In the first one of two models, effects were adjusted for additional covariates, whereas a second model they was additionally adjusted for baseline depressive symptoms measured in 2004. By doing so, model 2 estimates how the work stress measures are associated with changes in depressive symptoms between 2004 and 2006[42]. In keeping with the main focus of this contribution, the globalization of stressful work and its potential impact on mental health, we present the odds ratios separately for the three main world regions from which data are available, Europe, USA, and Asia (Japan). To assess the validity of the analyses sensitivity analyses were conducted. First, analyses were repeated using self-rated health as an additional health indicator. Second, longitudinal analyses were repeated excluding all participants with depressive symptoms at baseline in order to test associations with new onset of depressive symptoms. All calculations were done using STATA 11.


The prevalence of current depressive symptoms varied considerably between countries, with a majority of countries exhibiting less than 14 percent. Yet, in a few countries a higher prevalence was observed (19,2 percent in Belgium, 23,0 percent in Italy, 26,1 percent in France, and 33,9 percent in Poland). Concerning the three world regions, the prevalence of current depression was lowest in Japan, medium in the USA, and highest in Europe.

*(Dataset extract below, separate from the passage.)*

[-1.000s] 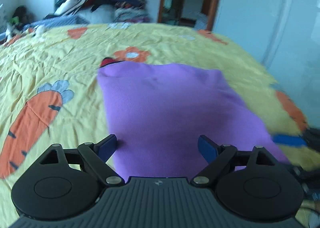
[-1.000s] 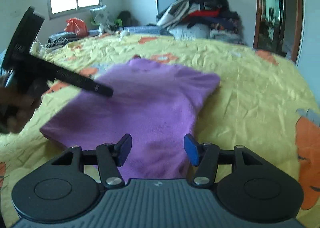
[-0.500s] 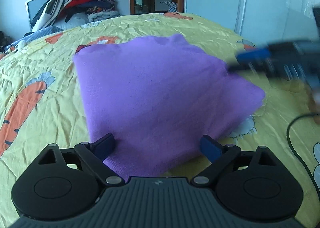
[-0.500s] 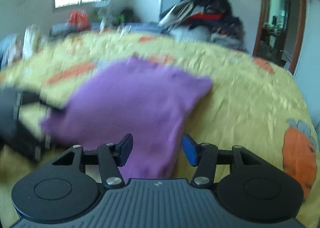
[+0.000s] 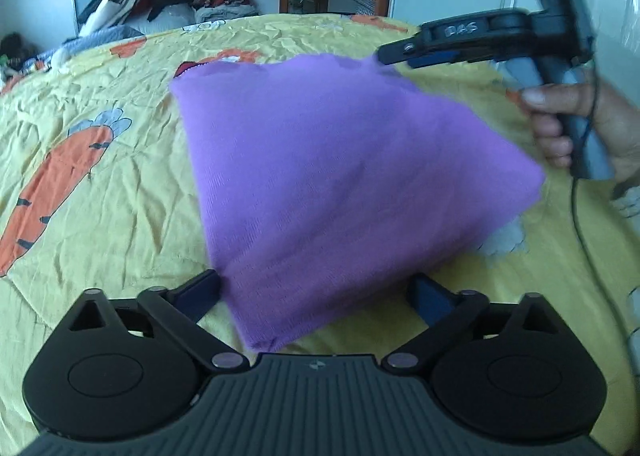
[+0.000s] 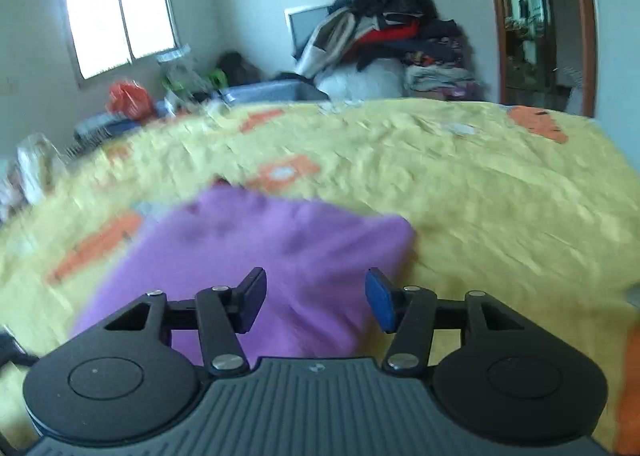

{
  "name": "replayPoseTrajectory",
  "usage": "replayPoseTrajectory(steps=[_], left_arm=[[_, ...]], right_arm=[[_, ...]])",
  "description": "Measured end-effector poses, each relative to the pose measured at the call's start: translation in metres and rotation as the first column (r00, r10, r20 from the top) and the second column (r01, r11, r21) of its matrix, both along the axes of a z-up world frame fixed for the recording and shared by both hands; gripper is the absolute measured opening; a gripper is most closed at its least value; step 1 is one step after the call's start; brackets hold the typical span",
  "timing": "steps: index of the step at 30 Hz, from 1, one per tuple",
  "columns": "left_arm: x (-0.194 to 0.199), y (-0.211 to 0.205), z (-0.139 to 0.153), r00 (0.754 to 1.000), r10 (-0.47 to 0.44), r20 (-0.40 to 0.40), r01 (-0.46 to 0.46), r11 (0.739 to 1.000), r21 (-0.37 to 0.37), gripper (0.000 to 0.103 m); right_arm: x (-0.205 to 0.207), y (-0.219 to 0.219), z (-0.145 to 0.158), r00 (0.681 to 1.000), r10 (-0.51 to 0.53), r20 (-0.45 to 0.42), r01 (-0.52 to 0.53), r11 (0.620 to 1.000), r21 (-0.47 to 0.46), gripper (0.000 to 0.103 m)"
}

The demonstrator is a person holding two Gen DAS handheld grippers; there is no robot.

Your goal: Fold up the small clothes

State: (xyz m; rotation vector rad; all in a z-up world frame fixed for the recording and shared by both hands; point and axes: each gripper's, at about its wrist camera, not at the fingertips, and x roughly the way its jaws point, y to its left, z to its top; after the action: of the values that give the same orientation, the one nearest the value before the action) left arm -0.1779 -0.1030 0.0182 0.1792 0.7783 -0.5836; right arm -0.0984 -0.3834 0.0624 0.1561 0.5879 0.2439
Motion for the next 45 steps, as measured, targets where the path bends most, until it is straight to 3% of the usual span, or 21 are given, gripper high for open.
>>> replayPoseTrajectory(steps=[6,10,12,15,16,21,23,24,25,26,29,34,38,41,43,45], left_arm=[[0.059,0.028,0.041,0.997,0.077,0.021,-0.07,0.974,-0.215,0.096],[0.155,0.041,0.05,0.991,0.075,-0.114,-0.116,0.902,-0.416,0.093],[0.202,0.039,0.042,0.973,0.09,-0.211,-0.173,0.892,-0.417,0.085],[0.267,0.034,0.026,0.923,0.161,-0.35,-0.284,0.898,-0.335,0.082],[0.283,0.036,0.021,0.906,0.191,-0.378,-0.32,0.893,-0.317,0.082],[0.316,0.032,0.01,0.885,0.159,-0.437,-0.311,0.901,-0.303,0.082],[0.327,0.029,0.008,0.89,0.121,-0.439,-0.287,0.898,-0.335,0.064],[0.329,0.027,0.007,0.885,0.101,-0.455,-0.279,0.896,-0.345,0.03],[0.334,0.027,0.004,0.872,0.082,-0.483,-0.277,0.896,-0.348,0.004],[0.338,0.024,0.001,0.863,0.069,-0.5,-0.272,0.898,-0.346,0.005],[0.339,0.017,0.001,0.886,0.041,-0.463,-0.21,0.924,-0.321,0.005],[0.342,0.015,0.014,0.924,0.029,-0.38,-0.158,0.937,-0.313,0.005],[0.344,0.011,0.005,0.934,0.047,-0.353,-0.145,0.955,-0.259,0.007],[0.348,0.018,-0.005,0.925,0.063,-0.374,-0.184,0.937,-0.298,0.013],[0.348,0.023,-0.002,0.919,0.096,-0.383,-0.218,0.933,-0.287,0.019],[0.343,0.033,0.01,0.917,0.122,-0.38,-0.248,0.92,-0.304,0.02]], right_arm=[[0.042,0.03,0.002,0.998,0.041,-0.039,-0.047,0.989,-0.141,0.054],[0.061,0.032,0.0,0.998,0.014,-0.069,-0.022,0.994,-0.11,0.054],[0.055,0.035,-0.002,0.997,0.01,-0.078,-0.019,0.994,-0.107,0.054],[0.037,0.048,-0.004,0.997,0.025,-0.068,-0.033,0.992,-0.123,0.054],[0.028,0.053,-0.003,0.998,0.019,-0.055,-0.026,0.991,-0.128,0.055],[-0.01,0.085,0.011,0.996,0.082,-0.034,-0.085,0.991,-0.106,0.055],[-0.02,0.102,0.014,0.993,0.118,-0.025,-0.119,0.989,-0.086,0.055],[-0.023,0.109,0.015,0.992,0.125,-0.03,-0.127,0.989,-0.076,0.055],[-0.024,0.118,0.014,0.989,0.144,-0.043,-0.146,0.987,-0.072,0.055],[-0.027,0.13,0.013,0.986,0.159,-0.048,-0.163,0.984,-0.078,0.055],[-0.035,0.162,0.007,0.978,0.19,-0.08,-0.199,0.972,-0.122,0.055],[-0.052,0.214,-0.013,0.966,0.229,-0.123,-0.253,0.938,-0.236,0.054],[-0.057,0.235,-0.026,0.968,0.221,-0.121,-0.249,0.91,-0.33,0.03],[-0.06,0.238,-0.031,0.968,0.223,-0.111,-0.248,0.909,-0.336,0.026],[-0.066,0.244,-0.031,0.964,0.243,-0.106,-0.265,0.876,-0.403,0.029],[-0.068,0.227,-0.014,0.962,0.25,-0.107,-0.272,0.904,-0.33,0.034]])
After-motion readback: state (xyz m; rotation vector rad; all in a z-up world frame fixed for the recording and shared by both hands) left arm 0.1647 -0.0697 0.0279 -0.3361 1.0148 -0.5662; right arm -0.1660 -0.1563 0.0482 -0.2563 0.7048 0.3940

To test our hypothesis, multivariate logistic regressions were calculated separately for the three regions of the world. Table2 presents the results from cross-sectional data. Accordingly, odds ratios of depression were significantly elevated among men and women experiencing work stress in terms of high effort-reward imbalance in all three regions, compared to those who were free from stress at work. The strongest association was observed in the USA, followed by Europe and Japan. A similar trend was obvious for the complementary measure of work stress, low control. However, after adjusting for confounders the association was no longer statistically significant in Japan.

Table 2 Associations of work stress with depressive symptoms (multivariate logistic regression analyses) (N = sample with complete data)

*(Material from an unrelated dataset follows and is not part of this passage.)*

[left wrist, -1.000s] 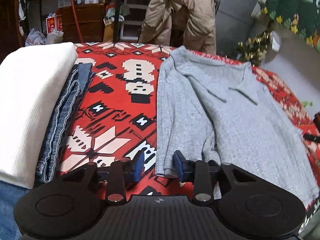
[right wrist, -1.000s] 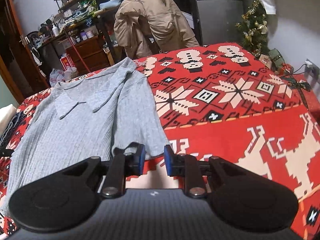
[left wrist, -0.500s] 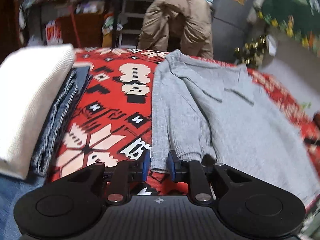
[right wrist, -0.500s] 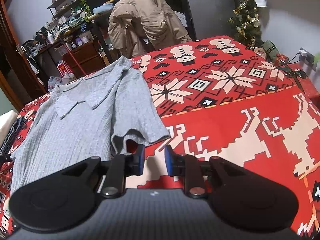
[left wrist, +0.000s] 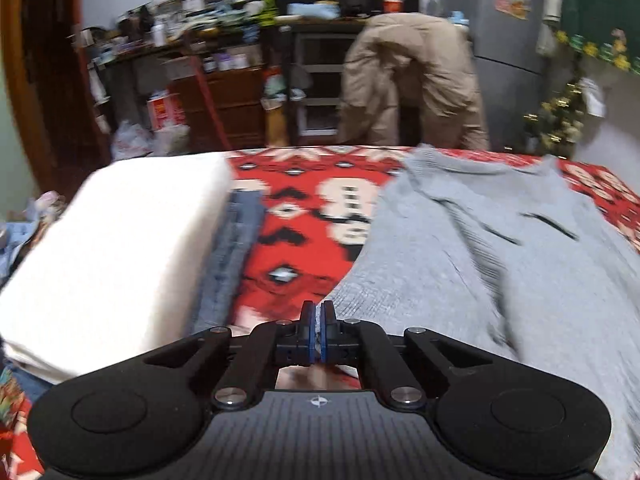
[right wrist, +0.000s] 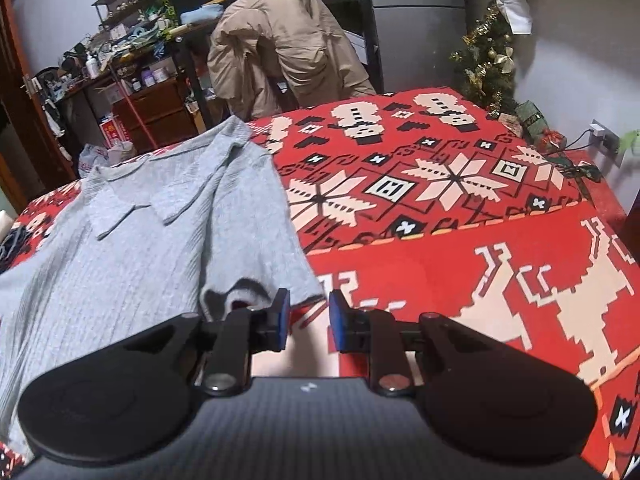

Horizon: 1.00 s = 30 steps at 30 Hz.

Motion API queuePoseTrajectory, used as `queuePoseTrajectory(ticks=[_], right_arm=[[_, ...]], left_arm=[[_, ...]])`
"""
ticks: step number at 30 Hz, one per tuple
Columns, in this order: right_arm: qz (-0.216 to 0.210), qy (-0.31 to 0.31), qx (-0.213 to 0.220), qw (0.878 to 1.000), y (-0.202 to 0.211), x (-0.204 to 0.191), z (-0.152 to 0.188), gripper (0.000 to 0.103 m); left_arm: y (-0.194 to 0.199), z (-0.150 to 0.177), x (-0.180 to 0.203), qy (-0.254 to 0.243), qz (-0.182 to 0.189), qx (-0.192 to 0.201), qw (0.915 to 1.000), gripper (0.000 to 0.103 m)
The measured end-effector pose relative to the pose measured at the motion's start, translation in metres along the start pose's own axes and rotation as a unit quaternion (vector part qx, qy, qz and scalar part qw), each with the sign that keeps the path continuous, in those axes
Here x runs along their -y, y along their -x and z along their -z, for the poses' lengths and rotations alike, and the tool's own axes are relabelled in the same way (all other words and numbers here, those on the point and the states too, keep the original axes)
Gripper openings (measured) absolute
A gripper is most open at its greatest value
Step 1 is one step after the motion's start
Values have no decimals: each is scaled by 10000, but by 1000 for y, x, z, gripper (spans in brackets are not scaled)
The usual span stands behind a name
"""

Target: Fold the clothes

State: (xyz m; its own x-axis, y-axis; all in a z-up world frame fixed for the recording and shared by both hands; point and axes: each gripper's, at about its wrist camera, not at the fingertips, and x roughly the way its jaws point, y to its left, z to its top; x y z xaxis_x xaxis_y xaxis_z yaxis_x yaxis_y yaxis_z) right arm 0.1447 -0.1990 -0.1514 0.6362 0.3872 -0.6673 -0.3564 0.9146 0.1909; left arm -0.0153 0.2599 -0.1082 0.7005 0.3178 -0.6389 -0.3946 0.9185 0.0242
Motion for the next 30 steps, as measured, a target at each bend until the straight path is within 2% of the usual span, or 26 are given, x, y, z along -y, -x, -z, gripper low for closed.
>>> queuePoseTrajectory(ticks=[4, 6, 8, 10, 12, 17, 22, 25, 30], right_arm=[[134, 208, -78, 9997, -12, -9, -8, 23], [211, 437, -179, 9987, -18, -16, -9, 17], [270, 689, -235, 9970, -20, -24, -10, 4], [336, 954, -246, 9946, -20, -32, -11, 3], [592, 1158, -121, 9914, -16, -32, -15, 3], [1134, 1059, 99, 9878, -14, 5, -51, 3], [1468, 1027, 75, 9838, -29, 40, -84, 3], [1643, 995, 16, 9814, -44, 55, -96, 3], [1790, 983, -246, 9786, -73, 69, -99, 3]], left_arm=[[-8, -10, -16, 112, -107, -19, 9999, 2], [-10, -13, -15, 45, -120, -7, 9999, 2], [-12, -15, -14, -71, -167, 21, 9998, 2], [-14, -18, -15, -149, -244, 61, 9996, 2], [-15, -21, -17, -193, -336, 106, 9992, 2], [-20, -33, -27, -281, -523, 148, 9981, 2], [-33, -37, -26, -508, -717, 145, 9960, 3], [-39, -37, -24, -523, -740, 109, 9958, 2], [-46, -33, -13, -841, -757, -19, 9936, 2]])
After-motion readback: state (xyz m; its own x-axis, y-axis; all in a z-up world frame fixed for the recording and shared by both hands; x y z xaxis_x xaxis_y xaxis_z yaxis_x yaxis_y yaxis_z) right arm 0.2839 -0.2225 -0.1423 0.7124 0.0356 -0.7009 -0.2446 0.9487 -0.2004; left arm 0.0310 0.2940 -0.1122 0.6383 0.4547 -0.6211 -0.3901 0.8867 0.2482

Findings from longitudinal analyses are displayed in Table3, with the restricted sample of employed and self-employed men and women from 13 countries. Significantly elevated odds ratios of depression, assessed in 2006, are observed among men and women with a high level of work stress in terms of effort-reward imbalance and low control, assessed in 2004. Gender-specific analyses showed no statistically significant differences in effect sizes. Concerning the two statistical models, all odds ratios in the second model are attenuated once baseline depression in 2004 has been taken into account. In this case, elevated odds ratios for both work stress models remain statistically significant in the combined European samples (SHARE and ELSA). Here, an odds ratio of 1.51 (effort-reward imbalance) and of 1.42 (low control) respectively is observed.

Table 3 Associations of work stress with prospective depressive symptoms (multivariate logistic regression analyses)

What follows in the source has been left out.